▶ _TASK STATEMENT_:
All of the entries are to be repeated exactly, with no pictures included.

** THE DATA follows **

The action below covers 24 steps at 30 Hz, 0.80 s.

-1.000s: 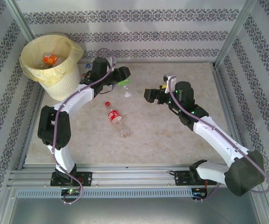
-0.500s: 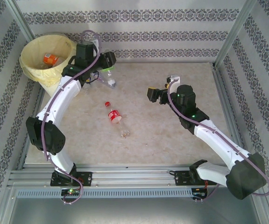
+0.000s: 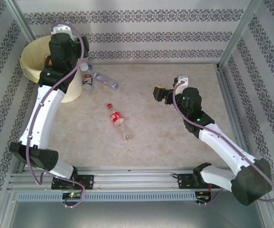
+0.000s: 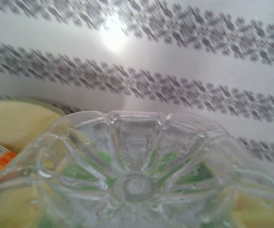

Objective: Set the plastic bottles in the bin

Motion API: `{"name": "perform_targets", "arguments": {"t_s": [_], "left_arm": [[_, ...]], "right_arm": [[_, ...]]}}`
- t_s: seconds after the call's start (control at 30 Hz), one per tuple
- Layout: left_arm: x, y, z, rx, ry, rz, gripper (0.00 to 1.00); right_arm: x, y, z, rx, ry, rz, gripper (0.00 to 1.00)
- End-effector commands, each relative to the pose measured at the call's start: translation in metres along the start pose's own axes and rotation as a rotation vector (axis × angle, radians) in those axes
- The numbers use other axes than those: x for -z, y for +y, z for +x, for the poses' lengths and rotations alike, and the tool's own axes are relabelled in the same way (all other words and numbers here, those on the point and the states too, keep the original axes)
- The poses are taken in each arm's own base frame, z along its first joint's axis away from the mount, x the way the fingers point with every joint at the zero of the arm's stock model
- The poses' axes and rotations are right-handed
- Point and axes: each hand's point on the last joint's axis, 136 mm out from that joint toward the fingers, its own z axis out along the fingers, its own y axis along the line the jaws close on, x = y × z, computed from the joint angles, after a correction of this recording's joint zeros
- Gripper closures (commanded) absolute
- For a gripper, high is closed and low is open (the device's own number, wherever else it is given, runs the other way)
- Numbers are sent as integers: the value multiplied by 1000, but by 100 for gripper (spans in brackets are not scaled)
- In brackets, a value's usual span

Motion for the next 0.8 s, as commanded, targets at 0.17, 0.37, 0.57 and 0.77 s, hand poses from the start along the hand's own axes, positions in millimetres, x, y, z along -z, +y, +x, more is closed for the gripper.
{"name": "perform_targets", "arguments": {"t_s": [0.17,0.37,0.57,0.77], "left_arm": [[-16,71,-43,-90,-120,-291,43],[-48,109,-44,-105,-87,-374,42],[-82,155,-33,-25,-45,-460,43],[-107,193,-10,317,-63,-506,42]], "right_arm": [[-2,1,-7,-19,-55,-21,2],[-7,6,-4,-31,-32,-47,2],[-7,5,2,-46,-13,-49,2],[-8,4,4,-63,-6,-43,2]]}}
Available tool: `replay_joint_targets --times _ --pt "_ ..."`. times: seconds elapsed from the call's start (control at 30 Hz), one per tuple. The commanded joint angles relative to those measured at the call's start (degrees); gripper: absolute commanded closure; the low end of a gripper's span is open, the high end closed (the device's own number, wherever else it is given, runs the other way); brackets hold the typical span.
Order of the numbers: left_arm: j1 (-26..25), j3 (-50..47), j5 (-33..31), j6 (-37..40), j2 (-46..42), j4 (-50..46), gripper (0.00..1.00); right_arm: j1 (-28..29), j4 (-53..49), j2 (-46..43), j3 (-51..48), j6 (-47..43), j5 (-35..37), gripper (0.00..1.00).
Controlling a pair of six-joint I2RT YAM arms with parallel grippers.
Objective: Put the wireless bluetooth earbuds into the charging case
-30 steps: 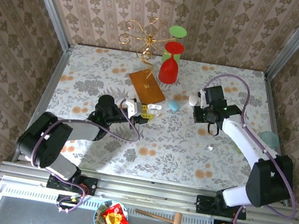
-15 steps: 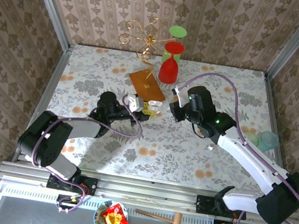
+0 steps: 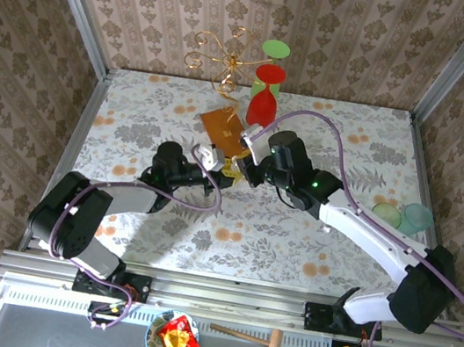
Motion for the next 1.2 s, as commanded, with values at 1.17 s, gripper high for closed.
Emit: replay_joint_targets --times 1.17 --pt "-0.20 1.75 -3.79 -8.33 -2.72 1.99 1.00 0.50 3.54 0.39 -3.12 -0.86 1.37 0.87"
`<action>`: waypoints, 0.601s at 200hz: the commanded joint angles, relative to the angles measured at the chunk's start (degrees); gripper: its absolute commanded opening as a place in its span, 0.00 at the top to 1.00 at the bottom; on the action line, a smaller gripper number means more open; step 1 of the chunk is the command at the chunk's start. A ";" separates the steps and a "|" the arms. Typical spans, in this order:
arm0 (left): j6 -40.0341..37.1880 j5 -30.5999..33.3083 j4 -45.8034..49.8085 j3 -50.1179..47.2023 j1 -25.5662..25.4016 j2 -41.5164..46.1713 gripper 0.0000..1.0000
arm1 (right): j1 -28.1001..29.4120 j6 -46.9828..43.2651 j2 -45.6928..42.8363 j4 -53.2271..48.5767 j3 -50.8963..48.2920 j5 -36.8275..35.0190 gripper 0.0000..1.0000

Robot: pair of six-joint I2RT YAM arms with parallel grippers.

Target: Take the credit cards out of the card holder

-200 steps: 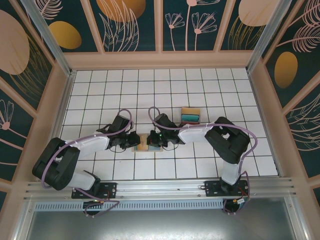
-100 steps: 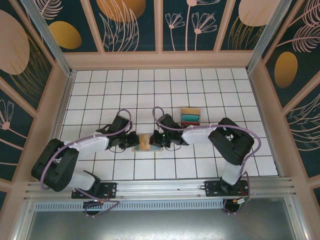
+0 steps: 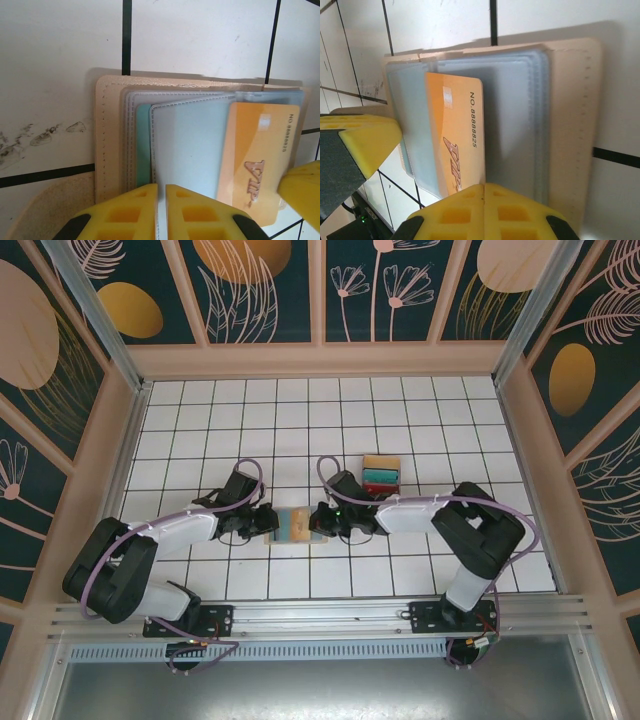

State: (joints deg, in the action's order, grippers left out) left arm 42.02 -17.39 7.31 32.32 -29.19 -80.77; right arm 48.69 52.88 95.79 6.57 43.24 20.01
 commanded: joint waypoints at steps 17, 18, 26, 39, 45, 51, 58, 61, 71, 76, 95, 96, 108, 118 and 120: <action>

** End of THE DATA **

▶ _ANSWER FOR THIS EXERCISE_:
The action below covers 24 steps at 30 Hz, 0.80 s.

-1.000s: 
-0.500s: 
+0.000s: 
+0.000s: 

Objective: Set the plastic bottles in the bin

Motion API: `{"name": "perform_targets", "arguments": {"t_s": [_], "left_arm": [[_, ...]], "right_arm": [[_, ...]]}}`
- t_s: seconds after the call's start (control at 30 Hz), one per tuple
- Layout: left_arm: x, y, z, rx, ry, rz, gripper (0.00 to 1.00); right_arm: x, y, z, rx, ry, rz, gripper (0.00 to 1.00)
- End-effector commands, each relative to the pose measured at the call's start: translation in metres along the start pose's own axes and rotation as a rotation vector (axis × angle, radians) in those axes
- The numbers use other axes than those: x for -z, y for +y, z for +x, for the poses' lengths and rotations alike, and the tool's own axes are relabelled in the same way (all other words and numbers here, those on the point and the states too, keep the original axes)
- The poses are taken in each arm's own base frame, z along its first joint's axis away from the mount, x the way the fingers point with every joint at the zero of the arm's stock model
- The poses' axes and rotations are right-handed
- Point and axes: each hand's point on the last joint's axis, 136 mm out from that joint toward the fingers, its own z axis out along the fingers, its own y axis along the line the jaws close on, x = y × z, computed from the joint angles, after a correction of this recording's joint zeros
- Gripper closures (commanded) absolute
- For a gripper, high is closed and low is open (the device's own number, wherever else it is given, runs the other way)
- Numbers are sent as integers: the value multiplied by 1000, but by 100 for gripper (spans in brackets are not scaled)
- In brackets, a value's usual span

Motion for the next 0.8 s, as commanded, targets at 0.17, 0.37, 0.57 and 0.77 s, hand poses from the start along the hand's own axes, positions in millimetres, x, y, z along -z, +y, +x, more is closed for the gripper.
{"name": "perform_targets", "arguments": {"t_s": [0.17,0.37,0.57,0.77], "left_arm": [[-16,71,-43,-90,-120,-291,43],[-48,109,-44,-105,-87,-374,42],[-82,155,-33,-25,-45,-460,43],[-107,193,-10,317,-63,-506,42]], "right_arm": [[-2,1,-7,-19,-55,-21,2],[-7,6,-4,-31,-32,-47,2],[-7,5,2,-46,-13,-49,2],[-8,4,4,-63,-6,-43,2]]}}
Available tool: `replay_joint_targets --times _ --pt "_ ..."`. times: seconds elapsed from the call's start (control at 30 Hz), one per tuple. The commanded joint angles relative to those measured at the call's start (degrees); gripper: absolute commanded closure; the low end of a gripper's span is open, the high end closed (the device's own number, wherever else it is given, runs the other way); brackets hold the typical span.
Order of the numbers: left_arm: j1 (-26..25), j3 (-50..47), j5 (-33..31), j6 (-37..40), j2 (-46..42), j4 (-50..46), gripper (0.00..1.00); right_arm: j1 (-28..29), j4 (-53..49), j2 (-46..43), j3 (-51..48), j6 (-47..43), j5 (-35..37), gripper (0.00..1.00).
Controlling a pair of six-joint I2RT YAM arms with parallel grippers.
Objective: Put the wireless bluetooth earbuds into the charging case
-30 steps: 
-15 steps: 
+0 steps: 
Motion for the next 1.2 s, as commanded, with values at 1.17 s, gripper high for closed.
Emit: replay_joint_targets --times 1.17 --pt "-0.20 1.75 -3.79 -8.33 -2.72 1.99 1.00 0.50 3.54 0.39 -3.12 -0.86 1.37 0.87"
`<action>`: waypoints, 0.601s at 200hz: the commanded joint angles, relative to the angles measured at the chunk's start (degrees); gripper: its absolute commanded opening as a place in its span, 0.00 at the top to 1.00 at the bottom; on the action line, a smaller gripper number means more open; step 1 of the chunk is the command at the chunk's start. A ";" separates the steps and a "|" the arms. Typical spans, in this order:
arm0 (left): j6 -40.0341..37.1880 j5 -30.5999..33.3083 j4 -45.8034..49.8085 j3 -50.1179..47.2023 j1 -25.5662..25.4016 j2 -41.5164..46.1713 gripper 0.0000..1.0000
arm1 (right): j1 -28.1001..29.4120 j6 -46.9828..43.2651 j2 -45.6928..42.8363 j4 -53.2271..48.5767 j3 -50.8963..48.2920 j5 -36.8275..35.0190 gripper 0.0000..1.0000

Robot: pair of six-joint I2RT YAM arms with parallel grippers.

Target: Take the credit cards out of the card holder

-200 steps: 
-100 steps: 
+0 steps: 

State: (joints deg, in the action's order, grippers left out) left arm 42.02 -17.39 7.31 32.32 -29.19 -80.77; right arm 48.69 52.88 95.79 6.57 43.24 20.01
 commanded: joint waypoints at steps 17, 18, 26, 39, 45, 51, 58, 61, 71, 76, 95, 96, 108, 118 and 120: <action>

No more work is left in this exercise.